The most coherent section of the debate was, rather surprisingly, on foreign policy. Unfortunately, it was still a comprehensive disaster — from the choice of question to the answers from both candidates.
The only real foreign policy question was about the humanitarian crisis in Syria, focusing on whether the United States is doing enough to stop it. The frame is extremely typical for an American foreign policy discussion — not a question of whether to use military force, but a question of how much military force is appropriate, with a strong presumption that more is better.
Equally telling was what wasn't mentioned: the ongoing U.S.-backed Saudi war on Yemen. For a year and a half now, Saudi Arabia has been ripping Yemen to shreds with a blockade and military intervention using U.S. weapons, causing probably the worst humanitarian crisis in the world. On Saturday, a Saudi airstrike struck a large funeral procession in the capital Sana'a, killing more than 100 people and igniting furious protests throughout the country. The U.S. quickly announced that it would review its support policy, which might end the war at a stroke.

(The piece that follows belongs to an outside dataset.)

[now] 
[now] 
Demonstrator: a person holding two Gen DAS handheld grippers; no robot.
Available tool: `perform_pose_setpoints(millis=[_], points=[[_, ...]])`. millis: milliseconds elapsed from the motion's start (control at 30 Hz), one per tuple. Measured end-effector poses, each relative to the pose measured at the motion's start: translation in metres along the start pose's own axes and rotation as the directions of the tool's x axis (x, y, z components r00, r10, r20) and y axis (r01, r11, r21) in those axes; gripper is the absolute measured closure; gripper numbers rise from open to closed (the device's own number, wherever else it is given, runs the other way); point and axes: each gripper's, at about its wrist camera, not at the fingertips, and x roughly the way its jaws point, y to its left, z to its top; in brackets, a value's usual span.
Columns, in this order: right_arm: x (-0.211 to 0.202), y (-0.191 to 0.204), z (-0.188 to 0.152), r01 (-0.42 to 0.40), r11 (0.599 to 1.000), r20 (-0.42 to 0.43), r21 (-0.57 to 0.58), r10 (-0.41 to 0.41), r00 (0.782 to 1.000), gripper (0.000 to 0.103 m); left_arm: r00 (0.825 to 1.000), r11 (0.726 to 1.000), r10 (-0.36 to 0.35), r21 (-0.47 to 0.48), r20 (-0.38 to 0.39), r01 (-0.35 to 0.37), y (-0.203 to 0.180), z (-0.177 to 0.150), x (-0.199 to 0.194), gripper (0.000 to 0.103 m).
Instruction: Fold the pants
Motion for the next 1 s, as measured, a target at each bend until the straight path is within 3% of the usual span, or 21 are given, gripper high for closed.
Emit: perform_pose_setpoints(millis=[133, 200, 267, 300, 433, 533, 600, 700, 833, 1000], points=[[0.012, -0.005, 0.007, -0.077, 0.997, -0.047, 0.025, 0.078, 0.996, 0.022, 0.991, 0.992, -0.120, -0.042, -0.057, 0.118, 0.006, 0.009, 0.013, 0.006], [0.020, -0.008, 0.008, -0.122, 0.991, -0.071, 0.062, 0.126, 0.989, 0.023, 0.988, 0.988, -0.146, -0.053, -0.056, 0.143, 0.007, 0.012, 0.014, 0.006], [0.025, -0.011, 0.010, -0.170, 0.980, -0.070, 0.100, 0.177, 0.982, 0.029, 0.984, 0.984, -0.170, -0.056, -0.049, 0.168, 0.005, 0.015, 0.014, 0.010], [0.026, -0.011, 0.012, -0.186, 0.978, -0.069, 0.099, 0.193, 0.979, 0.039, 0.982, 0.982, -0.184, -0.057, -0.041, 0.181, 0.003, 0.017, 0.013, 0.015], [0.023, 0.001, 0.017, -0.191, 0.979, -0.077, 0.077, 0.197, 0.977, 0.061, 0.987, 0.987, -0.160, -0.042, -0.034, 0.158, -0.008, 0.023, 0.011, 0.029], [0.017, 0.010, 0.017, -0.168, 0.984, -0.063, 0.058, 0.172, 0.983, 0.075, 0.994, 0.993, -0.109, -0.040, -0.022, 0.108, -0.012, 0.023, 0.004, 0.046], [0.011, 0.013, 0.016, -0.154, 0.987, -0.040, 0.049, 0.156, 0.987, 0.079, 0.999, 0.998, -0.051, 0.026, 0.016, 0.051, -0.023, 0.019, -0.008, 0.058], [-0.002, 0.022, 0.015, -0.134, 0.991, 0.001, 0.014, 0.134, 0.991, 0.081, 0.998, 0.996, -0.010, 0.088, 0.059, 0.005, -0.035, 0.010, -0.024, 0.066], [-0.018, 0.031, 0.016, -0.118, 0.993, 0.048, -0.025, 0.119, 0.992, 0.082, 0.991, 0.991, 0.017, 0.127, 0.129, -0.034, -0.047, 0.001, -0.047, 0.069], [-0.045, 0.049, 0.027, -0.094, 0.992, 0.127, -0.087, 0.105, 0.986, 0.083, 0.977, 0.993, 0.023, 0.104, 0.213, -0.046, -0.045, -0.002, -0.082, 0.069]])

Given that this happened literally the previous day, it's simply malpractice not to get the candidates on the record about it.
As for the actual Syria question, Trump's bizarro instincts often serve him best in foreign policy, and as usual he stumbled onto one decent line of argument here. This time he rightly criticized the U.S. tendency for arming rebel groups to go awry. This indeed has been a major problem for President Obama, and for many others before him.
But this was drastically undercut by Trump's subsequent argument that because Syria's Bashar al-Assad and Russia are (together with Iran) fighting ISIS, the U.S. should effectively align with that faction to defeat the common enemy. Now, while peaceful relations must be pursued with any nation that has thousands of nuclear weapons, and Assad will probably have to be part of any negotiated ceasefire, that is a frankly preposterous suggestion. Aligning with a brutal, highly unstable dictatorship is going to create as many problems as it solves. Better by far to avoid direct involvement, and defeat ISIS with a containment strategy.
Clinton, for her part, erred in the other direction, displaying her usual hawkishness by suggesting a no-fly zone is needed in Syria, and arguing America should start arming Kurdish forces. The Kurds have been very reliable proxies, but they need help with engaging Turkey diplomatically more than they need weapons, and a no-fly zone risks inciting further Russian escalation.
She did argue that American troops should not be used in Syria, because they would end up "holding territory," an untenable situation. However, she went on to immediately endorse the use of special forces units in Syria, which are presumably still troops.
At any rate, neither Clinton nor Trump nor anybody else brought up the single most important foreign policy danger: the risk of excessive force. Neither candidate spoke intelligently about the risk of getting dragged into Syria through slow escalation, nor the general lessons that might be learned from Iraq, Libya, Vietnam, or Yemen.
I must emphasize that I'm not drawing an equivalence here. By every imaginable metric, Clinton gave a far superior performance. While I strongly disagree with her foreign policy beliefs, it's inarguable that she is an ordinary American politician, substantially more hawkish than President Obama but not so much as his predecessor. Trump, meanwhile, is a maniac who outright threatens to jail his political opponent, and gives every sign of using the military to settle personal grudges. A person that childish and unstable simply cannot be in charge of the world's most powerful military.